Java O(n) solution without DP


  • 0
    M
    1. Since the input array contains only integer, we could only consider
      when there's 0 and minus numbers.
    2. When we meet 0, we get the maximum product of the subarrays to the
      left and the right of 0 recursively and see whether they are all
      less than 0.
    3. When we meet minus numbers in an array without 0, we count the
      number of minus numbers. If it's even, we simply multiply all
      numbers and return. If it's odd, we simply decide to discard the
      numbers before the first one or after the last one.

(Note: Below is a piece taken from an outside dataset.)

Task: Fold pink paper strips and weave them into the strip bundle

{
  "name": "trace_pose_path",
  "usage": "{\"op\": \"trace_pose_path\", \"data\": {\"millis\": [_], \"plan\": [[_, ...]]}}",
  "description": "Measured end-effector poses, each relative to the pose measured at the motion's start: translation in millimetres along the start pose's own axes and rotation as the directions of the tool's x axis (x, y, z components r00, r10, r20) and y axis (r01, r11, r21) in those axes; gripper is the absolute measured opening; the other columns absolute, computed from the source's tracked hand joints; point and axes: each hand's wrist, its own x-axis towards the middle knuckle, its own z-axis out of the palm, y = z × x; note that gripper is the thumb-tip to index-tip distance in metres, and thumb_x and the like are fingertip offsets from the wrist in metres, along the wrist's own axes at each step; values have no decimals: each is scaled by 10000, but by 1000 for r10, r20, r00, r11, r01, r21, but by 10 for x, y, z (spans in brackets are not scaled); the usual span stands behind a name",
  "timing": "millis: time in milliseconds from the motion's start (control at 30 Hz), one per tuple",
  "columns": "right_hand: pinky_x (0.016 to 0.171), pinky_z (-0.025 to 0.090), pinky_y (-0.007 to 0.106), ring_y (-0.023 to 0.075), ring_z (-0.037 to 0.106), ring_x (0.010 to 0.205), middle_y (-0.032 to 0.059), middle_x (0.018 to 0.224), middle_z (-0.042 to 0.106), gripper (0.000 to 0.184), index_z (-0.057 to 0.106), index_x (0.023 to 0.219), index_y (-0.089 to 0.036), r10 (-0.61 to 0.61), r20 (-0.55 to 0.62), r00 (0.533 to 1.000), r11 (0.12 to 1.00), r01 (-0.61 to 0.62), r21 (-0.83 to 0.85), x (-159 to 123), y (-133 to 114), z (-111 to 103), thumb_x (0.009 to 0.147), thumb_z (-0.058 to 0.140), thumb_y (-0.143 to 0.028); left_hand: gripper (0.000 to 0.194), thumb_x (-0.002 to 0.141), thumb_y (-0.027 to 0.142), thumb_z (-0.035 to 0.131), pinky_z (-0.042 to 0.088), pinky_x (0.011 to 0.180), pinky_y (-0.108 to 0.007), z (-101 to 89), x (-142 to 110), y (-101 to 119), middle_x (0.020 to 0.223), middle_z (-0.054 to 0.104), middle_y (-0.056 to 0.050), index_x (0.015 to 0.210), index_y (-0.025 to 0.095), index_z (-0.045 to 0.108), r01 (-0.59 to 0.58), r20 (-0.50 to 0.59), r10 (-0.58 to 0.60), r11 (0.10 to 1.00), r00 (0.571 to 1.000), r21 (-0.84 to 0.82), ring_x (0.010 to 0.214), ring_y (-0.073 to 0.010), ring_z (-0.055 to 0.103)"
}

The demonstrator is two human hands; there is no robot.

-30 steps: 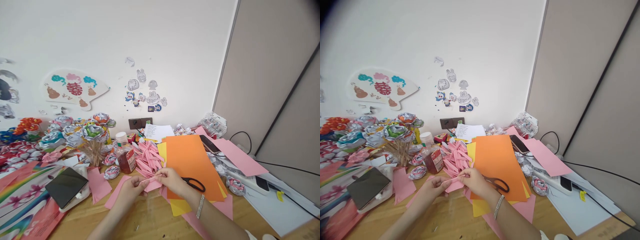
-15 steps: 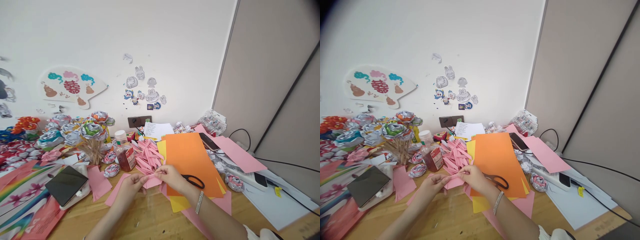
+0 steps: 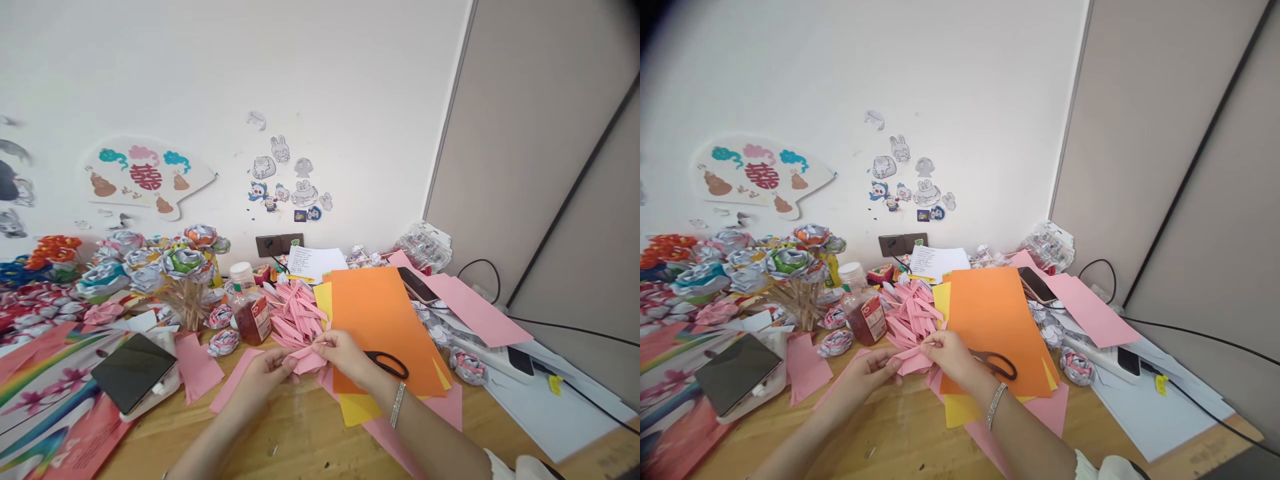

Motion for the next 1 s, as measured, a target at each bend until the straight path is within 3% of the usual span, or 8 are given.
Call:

All middle parts
      should be kept
      .
    	private int getProduct(int[] nums, int start, int end) {
    		int product=1;
    		for (int i=start;i<end;i++)
    			product*=nums[i];
    		return product;
    	}
    	
    	private int maxProduct(int[] nums, int start, int end) {
    		if (start>=end)
    			return Integer.MIN_VALUE;
    		if (end-start==1)
    			return nums[start];
    		
    		int countZero=0, countMinus=0;
            for (int i=start;i<end;i++) {
            	if (nums[i]==0)
            		countZero++;
            	else if (nums[i]<0)
            		countMinus++;
            }
            
            if (countZero!=0) {
            	int[] zeroIndex=new int[countZero+2];
            	zeroIndex[0]=start-1;
            	for (int i=start,cur=1;i<end;i++)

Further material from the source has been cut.